Seeing as I’m quite enjoying the black currant flavoured black I bought from A. C. Perch’s, I found it natural to include the same flavour in my Chi of Tea order. It was actually my intention of trying this one yesterday in celebration of my newest cousin (a girl) being born. Huge age gap there! But in preparation for the upcoming UK holiday, I didn’t find the time for it. (Leaving sunday, returning monday next, is out of reach during that time, btw)

So, I’m having it tonight. I do have a few chores to do, but I can manage. I have to manage or I’ll go nuts. Therefore the choice of tea to have this evening was incredibly easy to make.

I tried comparing the aroma of the dry leaves between this one and my other black currant one, and I found this one to have a slightly sweeter, slightly floral character, while the Perch’s one was more tart. I can’t tell, though, if it’s a difference in the base tea or if it’s a difference in the flavouring. I can’t know for certain but I don’t think Perch’s uses Nilgiri as their base.

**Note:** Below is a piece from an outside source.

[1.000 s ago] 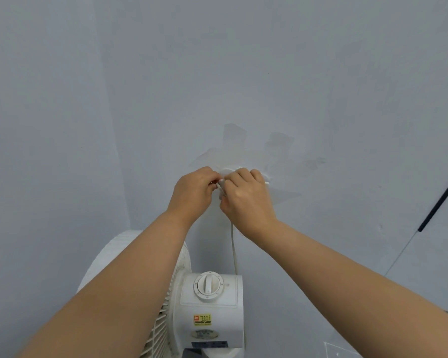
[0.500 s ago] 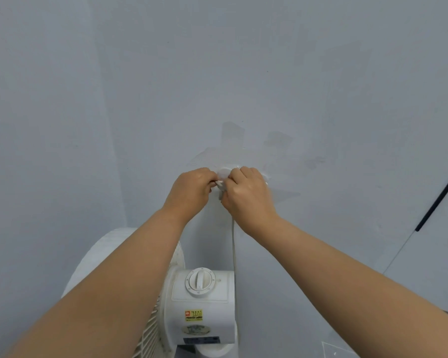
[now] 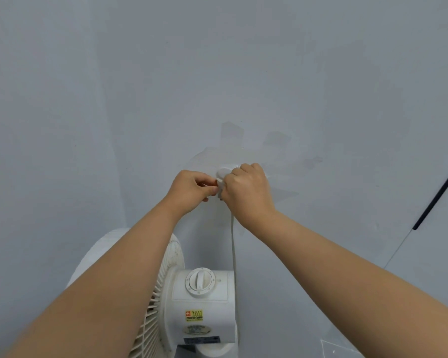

Actual side by side comparison of Chi and Perch’s will have to wait for another day though, and I’m counting on memory to see me through here.

After steeping there’s a slightly tart aroma, almost lemon-like, but although I can’t seem to pick out any aroma from the tea base, the fruit notes are surprisingly mild and discreet. It doesn’t seem to really be entirely logical, but nevertheless.

It seems like the Perch’s one is actually more heavily flavoured than this one. This seems milder, a little more subtle, where Perch’s strikes me as average flavour strength. It’s definitely berry, but I don’t think I’d be able to identify it correctly if I didn’t know what it was. I think I would be more inclined to guessing forest fruit. It seems light years away from the Perch’s variant, much sweeter and much girlier.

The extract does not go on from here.